LOWE: The mind is a mysterious organ. You conclude that we may never know how or why a collection of neurons can become self aware, or be more than a sum of its parts. If we are essentially a fiction which we create by our attention and conscious awareness, can an understanding of this ever lead human evolution to diminish our obsession with the ego, and toward more compassion and creativity?
LEHRER: That would certainly be nice. But I wouldn't hold my breath. The ego is a tough thing to dislodge.
LOWE: I was both amused and amazed by your examples of split brain subjects, and how we are, in fact, two identities perceived as one. The example of the man whose brain hemisphere link was split, with only one half of his brain being in love with his wife, is classic. Is there some biological version of quantum entanglement going on in our perception of wholeness?
LEHRER: I don't think you need to invoke the quantum world to explain our sense of wholeness. The brain is great at confabulating, at subtly tweaking reality until it makes sense. That sense of confabulation is at the core of our identity. In this sense, we are a fiction that must be continually re-invented.
LOWE: In what way does science now need art to progress beyond its current stalemates, and how can this be accomplished?
LEHRER: In the book, I quote an E. O. Wilson line from his book Consilience where he talks about how “the workings of social institutions are ultimately reducible, however long and tortuous the sequences, to the laws of physics.” That’s a perfectly reasonable and utterly ridiculous sentence.

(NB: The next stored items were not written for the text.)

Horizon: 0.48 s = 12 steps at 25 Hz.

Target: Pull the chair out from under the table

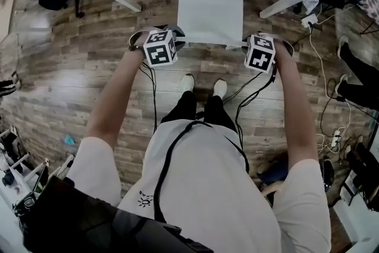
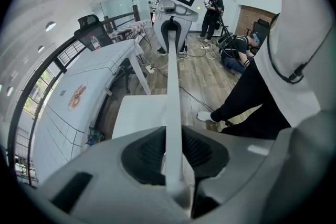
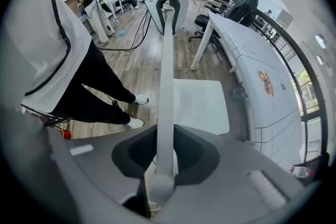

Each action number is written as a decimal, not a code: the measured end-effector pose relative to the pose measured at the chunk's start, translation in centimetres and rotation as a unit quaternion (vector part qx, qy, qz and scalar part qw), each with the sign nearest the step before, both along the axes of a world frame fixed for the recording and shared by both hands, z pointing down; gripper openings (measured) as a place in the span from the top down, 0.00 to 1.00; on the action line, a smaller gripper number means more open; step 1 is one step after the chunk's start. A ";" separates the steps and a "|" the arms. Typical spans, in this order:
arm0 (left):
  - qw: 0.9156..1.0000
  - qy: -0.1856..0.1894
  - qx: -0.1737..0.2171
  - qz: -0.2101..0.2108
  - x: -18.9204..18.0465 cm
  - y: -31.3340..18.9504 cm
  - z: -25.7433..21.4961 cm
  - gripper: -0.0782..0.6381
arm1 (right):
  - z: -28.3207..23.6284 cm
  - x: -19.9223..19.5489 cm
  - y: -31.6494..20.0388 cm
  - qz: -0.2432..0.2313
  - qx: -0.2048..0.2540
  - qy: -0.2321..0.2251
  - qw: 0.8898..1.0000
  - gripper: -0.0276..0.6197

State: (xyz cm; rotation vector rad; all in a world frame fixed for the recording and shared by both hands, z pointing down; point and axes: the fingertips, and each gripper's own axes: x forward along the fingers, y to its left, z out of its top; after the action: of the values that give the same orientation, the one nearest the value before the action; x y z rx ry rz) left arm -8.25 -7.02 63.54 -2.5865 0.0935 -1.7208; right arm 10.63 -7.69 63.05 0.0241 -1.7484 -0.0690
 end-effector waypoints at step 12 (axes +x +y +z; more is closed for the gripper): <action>1.000 -0.020 -0.014 0.001 0.2 2.1 0.1 0.78 | 0.0 0.2 1.9 -0.008 -0.021 -0.009 1.000 0.83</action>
State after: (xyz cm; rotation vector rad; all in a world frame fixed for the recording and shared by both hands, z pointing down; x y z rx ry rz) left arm -8.06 -4.92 63.65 -2.5699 0.0649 -1.7843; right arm 10.81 -5.79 63.07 -0.0205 -1.7680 -0.0440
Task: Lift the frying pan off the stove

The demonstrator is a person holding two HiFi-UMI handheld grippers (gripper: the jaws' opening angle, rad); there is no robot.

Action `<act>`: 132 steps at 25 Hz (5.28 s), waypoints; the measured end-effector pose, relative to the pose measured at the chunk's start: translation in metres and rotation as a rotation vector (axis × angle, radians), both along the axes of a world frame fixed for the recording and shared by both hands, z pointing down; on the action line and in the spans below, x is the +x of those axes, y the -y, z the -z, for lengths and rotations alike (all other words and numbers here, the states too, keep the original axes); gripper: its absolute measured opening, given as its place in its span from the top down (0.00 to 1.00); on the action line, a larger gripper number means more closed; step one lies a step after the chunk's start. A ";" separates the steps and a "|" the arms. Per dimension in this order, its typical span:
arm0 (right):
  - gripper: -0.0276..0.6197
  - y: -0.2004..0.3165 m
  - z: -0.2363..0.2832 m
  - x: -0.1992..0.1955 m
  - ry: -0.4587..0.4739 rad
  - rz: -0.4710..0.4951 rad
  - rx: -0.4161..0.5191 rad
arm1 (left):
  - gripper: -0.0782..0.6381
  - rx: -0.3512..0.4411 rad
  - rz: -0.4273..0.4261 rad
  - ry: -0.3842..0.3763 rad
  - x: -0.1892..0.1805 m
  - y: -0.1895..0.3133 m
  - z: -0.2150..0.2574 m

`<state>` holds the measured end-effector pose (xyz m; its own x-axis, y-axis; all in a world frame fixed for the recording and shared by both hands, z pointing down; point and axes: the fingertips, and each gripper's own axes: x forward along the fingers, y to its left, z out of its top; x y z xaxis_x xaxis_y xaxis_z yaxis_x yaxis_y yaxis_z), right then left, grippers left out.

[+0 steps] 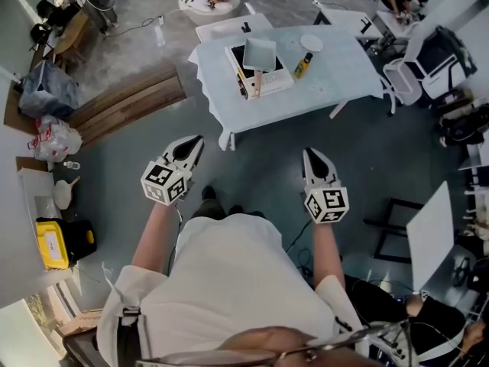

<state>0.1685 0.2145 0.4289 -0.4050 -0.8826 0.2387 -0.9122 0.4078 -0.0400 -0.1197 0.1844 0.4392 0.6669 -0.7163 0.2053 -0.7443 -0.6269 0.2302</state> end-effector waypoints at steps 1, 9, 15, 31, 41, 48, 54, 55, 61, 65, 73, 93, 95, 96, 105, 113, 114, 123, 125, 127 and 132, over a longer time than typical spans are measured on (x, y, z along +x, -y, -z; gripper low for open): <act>0.90 0.001 -0.001 0.001 0.003 0.001 -0.002 | 0.85 0.000 0.001 0.002 0.001 0.000 -0.001; 0.90 0.015 -0.005 0.003 0.008 0.006 -0.012 | 0.85 -0.008 0.007 0.001 0.003 0.012 -0.006; 0.90 0.034 -0.013 -0.001 0.003 0.003 -0.029 | 0.85 -0.011 -0.006 0.007 0.005 0.032 -0.013; 0.90 0.117 -0.029 -0.014 -0.006 -0.045 -0.069 | 0.85 -0.040 -0.051 0.001 -0.008 0.139 -0.027; 0.90 0.179 -0.039 -0.026 -0.006 -0.091 -0.101 | 0.85 -0.070 -0.125 0.006 -0.004 0.214 -0.037; 0.90 0.218 -0.036 -0.037 -0.019 -0.136 -0.098 | 0.85 -0.079 -0.183 0.007 -0.009 0.263 -0.043; 0.90 0.242 -0.029 -0.043 -0.033 -0.180 -0.094 | 0.85 -0.075 -0.228 0.007 -0.010 0.296 -0.043; 0.90 0.245 -0.029 -0.044 -0.037 -0.187 -0.094 | 0.85 -0.076 -0.233 0.006 -0.010 0.301 -0.043; 0.90 0.253 -0.029 -0.043 -0.047 -0.204 -0.103 | 0.85 -0.079 -0.259 0.003 -0.005 0.316 -0.043; 0.90 0.261 -0.033 -0.038 -0.050 -0.222 -0.118 | 0.85 -0.088 -0.271 0.003 0.001 0.322 -0.044; 0.90 0.279 -0.040 -0.035 -0.045 -0.179 -0.140 | 0.85 -0.103 -0.266 0.005 0.012 0.328 -0.049; 0.90 0.366 -0.097 -0.021 0.009 0.117 -0.284 | 0.85 -0.186 -0.146 -0.020 0.067 0.368 -0.081; 0.90 0.372 -0.106 -0.022 0.019 0.146 -0.306 | 0.85 -0.198 -0.138 -0.024 0.073 0.369 -0.088; 0.90 0.374 -0.111 -0.023 0.024 0.160 -0.318 | 0.85 -0.204 -0.135 -0.025 0.076 0.369 -0.092; 0.90 0.396 -0.164 -0.026 0.085 0.275 -0.451 | 0.85 -0.286 -0.123 -0.040 0.107 0.370 -0.130; 0.89 0.404 -0.206 -0.034 0.143 0.362 -0.563 | 0.83 -0.382 -0.121 -0.041 0.128 0.365 -0.169; 0.88 0.404 -0.211 -0.036 0.153 0.372 -0.580 | 0.81 -0.400 -0.122 -0.043 0.131 0.363 -0.175; 0.71 0.397 -0.259 -0.057 0.260 0.430 -0.754 | 0.66 -0.577 -0.152 -0.069 0.154 0.342 -0.226; 0.69 0.395 -0.268 -0.061 0.281 0.437 -0.787 | 0.63 -0.614 -0.162 -0.073 0.159 0.336 -0.236; 0.66 0.395 -0.277 -0.065 0.305 0.441 -0.821 | 0.61 -0.645 -0.171 -0.077 0.163 0.332 -0.246; 0.58 0.393 -0.293 -0.073 0.384 0.451 -0.903 | 0.55 -0.725 -0.201 -0.109 0.177 0.322 -0.264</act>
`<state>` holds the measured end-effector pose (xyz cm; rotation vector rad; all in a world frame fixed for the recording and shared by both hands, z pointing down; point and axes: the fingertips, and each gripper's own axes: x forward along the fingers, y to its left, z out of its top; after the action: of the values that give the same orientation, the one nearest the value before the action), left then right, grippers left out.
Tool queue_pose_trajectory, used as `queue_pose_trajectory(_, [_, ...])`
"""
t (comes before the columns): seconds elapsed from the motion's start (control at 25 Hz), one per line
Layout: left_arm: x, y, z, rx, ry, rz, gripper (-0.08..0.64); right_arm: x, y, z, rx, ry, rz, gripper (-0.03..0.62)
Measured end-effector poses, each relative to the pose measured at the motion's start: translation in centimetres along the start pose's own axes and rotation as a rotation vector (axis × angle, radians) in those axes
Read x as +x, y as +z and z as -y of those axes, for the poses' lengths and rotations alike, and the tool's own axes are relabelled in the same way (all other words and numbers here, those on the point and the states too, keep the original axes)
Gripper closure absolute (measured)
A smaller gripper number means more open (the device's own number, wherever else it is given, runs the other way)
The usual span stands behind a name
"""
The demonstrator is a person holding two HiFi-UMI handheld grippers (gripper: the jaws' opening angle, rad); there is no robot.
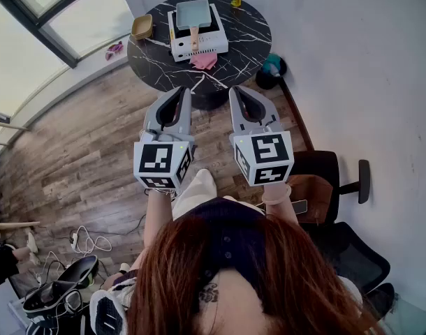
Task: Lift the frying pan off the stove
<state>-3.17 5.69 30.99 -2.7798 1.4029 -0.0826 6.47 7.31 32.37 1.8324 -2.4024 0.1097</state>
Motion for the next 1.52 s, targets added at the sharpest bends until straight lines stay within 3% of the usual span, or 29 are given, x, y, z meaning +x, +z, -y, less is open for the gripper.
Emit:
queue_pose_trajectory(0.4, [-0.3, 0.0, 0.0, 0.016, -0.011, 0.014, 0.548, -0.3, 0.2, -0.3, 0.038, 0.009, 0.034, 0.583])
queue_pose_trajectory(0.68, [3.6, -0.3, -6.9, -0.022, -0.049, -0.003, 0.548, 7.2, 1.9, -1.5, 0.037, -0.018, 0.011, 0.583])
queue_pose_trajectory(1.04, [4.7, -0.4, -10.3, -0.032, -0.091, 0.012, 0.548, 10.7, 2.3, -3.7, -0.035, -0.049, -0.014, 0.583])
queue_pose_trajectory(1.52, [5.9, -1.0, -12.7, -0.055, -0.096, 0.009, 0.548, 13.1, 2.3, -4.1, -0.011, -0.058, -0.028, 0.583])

Of course, human consciousness (and thus human culture) is ultimately a side-effect of jiggling atoms and quantum mechanics. To believe in science is to believe in materialism all the way down. But I think that sentence also reveals the silliness of the uber-reductionist framework. Take the human brain. I’d argue that something is lost when human experience is seen as nothing but the electrical interactions of a 100 billion neurons. What science sometimes forgets is that this isn’t how we experience the world. (We feel like the ghost, not like the machine.) Think of it this way: it’s quite possible to take a soaring Mozart symphony and reduce it into a series of physical soundwaves. That’s a nifty exercise, and you might even come up with some elegant physics equation that summarizes the sound of Mozart. But what happened to the music? The intangible beauty, the visceral emotion, the entire reason we listen in the first place. All is lost when the sound is reduced into its most elemental details. In other words, reductionism can leave out a lot of reality.
LOWE: Speaking of reducing things, what kind of recipes do you use personally to achieve this mysterious added flavor achieved by Escoffier, and what's your favorite?
LEHRER: My favorite thing to cook is embarrassingly simple: pasta with tomato sauce and parmesan. My secret is to add a tablespoon of ketchup (which is rich in umami) to the hot garlic oil, before I add my tomatoes. Of course, parmesan cheese is an umami bomb, so that's how I smuggle lots of umami into my pasta.